#### Task requirements
Each line with the string "camera" is to be copied from the records below.

#### Provided data
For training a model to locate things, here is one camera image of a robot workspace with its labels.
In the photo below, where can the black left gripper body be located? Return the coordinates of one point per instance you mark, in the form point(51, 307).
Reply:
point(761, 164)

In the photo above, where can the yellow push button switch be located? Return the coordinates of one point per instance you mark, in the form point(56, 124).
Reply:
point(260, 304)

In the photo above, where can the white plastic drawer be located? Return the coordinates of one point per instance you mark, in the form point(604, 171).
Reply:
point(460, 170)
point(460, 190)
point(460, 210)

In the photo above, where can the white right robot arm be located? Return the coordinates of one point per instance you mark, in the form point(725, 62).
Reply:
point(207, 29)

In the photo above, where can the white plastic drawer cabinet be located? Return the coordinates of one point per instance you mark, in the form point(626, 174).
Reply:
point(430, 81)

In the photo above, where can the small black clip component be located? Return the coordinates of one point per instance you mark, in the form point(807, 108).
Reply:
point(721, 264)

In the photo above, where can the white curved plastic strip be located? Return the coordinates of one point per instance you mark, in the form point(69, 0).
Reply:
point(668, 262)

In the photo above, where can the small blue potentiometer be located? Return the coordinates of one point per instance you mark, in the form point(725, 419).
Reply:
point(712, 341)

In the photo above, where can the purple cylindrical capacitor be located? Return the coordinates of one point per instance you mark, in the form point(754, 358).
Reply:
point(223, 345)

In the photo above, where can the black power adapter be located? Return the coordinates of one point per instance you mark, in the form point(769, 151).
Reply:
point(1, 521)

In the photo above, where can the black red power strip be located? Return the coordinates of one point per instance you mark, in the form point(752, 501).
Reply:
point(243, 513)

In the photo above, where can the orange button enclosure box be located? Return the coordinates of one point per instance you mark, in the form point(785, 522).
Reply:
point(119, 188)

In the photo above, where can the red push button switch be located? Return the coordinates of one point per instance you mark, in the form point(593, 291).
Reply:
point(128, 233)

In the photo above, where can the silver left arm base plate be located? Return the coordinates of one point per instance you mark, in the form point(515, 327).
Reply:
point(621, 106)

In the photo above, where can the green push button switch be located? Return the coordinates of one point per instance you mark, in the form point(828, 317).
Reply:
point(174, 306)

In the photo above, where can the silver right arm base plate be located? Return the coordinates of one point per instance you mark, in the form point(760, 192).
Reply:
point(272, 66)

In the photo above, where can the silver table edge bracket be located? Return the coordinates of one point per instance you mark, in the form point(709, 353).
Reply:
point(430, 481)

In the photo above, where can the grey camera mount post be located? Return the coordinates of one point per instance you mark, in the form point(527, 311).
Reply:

#### Exercise output
For training a model to locate things, here is one camera image of a robot workspace with its labels.
In the photo above, where can the grey camera mount post be located? Return the coordinates of one point per instance you mark, in the form point(527, 311).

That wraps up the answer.